International sports car racing is exceptionally perplexing, with half a dozen classes that all look the same and have nearly identical names. This is a brief guide to unravelling the entire tangled mess.
GT racing began with GT1 many years ago. It was a high-performance race car derived from a street-legal sports car. Corvettes were racing European marques, and it made perfect sense.
In the manner of a super Hydra, someone severed GT1's head, sprouting half a dozen new classes as a result. We're here to clear up any confusion.
The GT1 Class
As the name suggests, GT1 was the original class. It's still around, but it's become much more expensive to run, and it's no longer an actual mass-market class. These cars are similar to the Grand Touring category in the United States, where GT cars like Porsche 911s and Ferrari F430s compete against one another.

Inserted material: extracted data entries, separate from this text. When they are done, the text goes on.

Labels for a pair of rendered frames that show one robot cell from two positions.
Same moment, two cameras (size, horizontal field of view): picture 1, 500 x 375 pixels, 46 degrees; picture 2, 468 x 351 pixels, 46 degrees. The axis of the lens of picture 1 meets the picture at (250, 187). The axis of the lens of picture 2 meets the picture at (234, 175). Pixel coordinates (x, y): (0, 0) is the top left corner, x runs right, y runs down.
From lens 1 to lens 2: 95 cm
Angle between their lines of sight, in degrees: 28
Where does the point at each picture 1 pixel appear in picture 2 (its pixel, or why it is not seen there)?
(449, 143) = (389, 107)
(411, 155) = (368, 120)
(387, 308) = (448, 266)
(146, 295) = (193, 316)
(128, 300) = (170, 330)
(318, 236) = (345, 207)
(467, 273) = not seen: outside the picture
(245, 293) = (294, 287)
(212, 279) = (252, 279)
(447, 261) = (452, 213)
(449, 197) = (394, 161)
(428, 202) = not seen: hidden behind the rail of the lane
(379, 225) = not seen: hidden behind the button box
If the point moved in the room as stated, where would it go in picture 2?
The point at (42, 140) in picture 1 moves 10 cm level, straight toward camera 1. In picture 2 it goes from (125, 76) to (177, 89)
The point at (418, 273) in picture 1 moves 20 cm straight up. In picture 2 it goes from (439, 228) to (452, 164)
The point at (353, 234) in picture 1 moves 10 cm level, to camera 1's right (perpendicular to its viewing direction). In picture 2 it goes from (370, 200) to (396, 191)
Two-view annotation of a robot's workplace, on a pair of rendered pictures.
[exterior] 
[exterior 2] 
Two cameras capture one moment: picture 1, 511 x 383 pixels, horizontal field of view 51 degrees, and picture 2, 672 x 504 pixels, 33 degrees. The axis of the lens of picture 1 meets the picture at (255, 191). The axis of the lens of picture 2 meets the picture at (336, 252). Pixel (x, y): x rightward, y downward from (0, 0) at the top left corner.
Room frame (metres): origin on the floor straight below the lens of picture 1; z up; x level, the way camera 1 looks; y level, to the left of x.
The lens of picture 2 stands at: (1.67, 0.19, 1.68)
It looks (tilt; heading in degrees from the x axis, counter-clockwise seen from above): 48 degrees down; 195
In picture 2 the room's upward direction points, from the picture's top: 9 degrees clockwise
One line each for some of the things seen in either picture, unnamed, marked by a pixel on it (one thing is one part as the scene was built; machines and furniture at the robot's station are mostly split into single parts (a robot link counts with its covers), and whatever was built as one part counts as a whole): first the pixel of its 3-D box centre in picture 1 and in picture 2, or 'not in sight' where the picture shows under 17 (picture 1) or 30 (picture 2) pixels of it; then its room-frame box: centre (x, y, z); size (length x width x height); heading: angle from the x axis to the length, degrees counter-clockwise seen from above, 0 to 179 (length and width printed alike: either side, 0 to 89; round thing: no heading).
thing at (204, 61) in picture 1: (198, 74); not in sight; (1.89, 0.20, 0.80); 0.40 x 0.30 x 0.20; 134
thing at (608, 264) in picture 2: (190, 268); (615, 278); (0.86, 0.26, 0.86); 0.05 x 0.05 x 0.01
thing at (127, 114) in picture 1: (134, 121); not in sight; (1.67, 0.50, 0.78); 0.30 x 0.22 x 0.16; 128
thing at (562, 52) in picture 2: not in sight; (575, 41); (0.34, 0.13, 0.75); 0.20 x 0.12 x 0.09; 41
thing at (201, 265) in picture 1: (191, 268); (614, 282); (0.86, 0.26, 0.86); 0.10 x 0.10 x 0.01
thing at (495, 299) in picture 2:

GT1s are significantly faster than GT2s, and if you ever see a GT1 race, check out the pit lane. The spindly-looking cars are fully capable of 200 mph.
The GT2 Class
The GT2 category can trace its roots to the American IMSA GTP category. IMSA GTP cars used big V8s and had wings and spoilers that even made the '80s-era Porsche 962s look tame by comparison. These cars were not the fastest around the track, but they were capable of high straight-line speeds.
These GT2 cars are in this category because their engines are slightly detuned, and their spoilers and wings are less extreme. The GT2 class is close to the GT1 class and primarily comprises aero-spec 911s and other Porsche-built cars.
The GT3 Class
GT3 cars are the newest addition to the GT classes and are nothing like the GT2s that preceded them. Earlier GT3 rules were very loose, and the cars resembled cup cars with aero kits. Dedicated rules makers now differentiate these cars.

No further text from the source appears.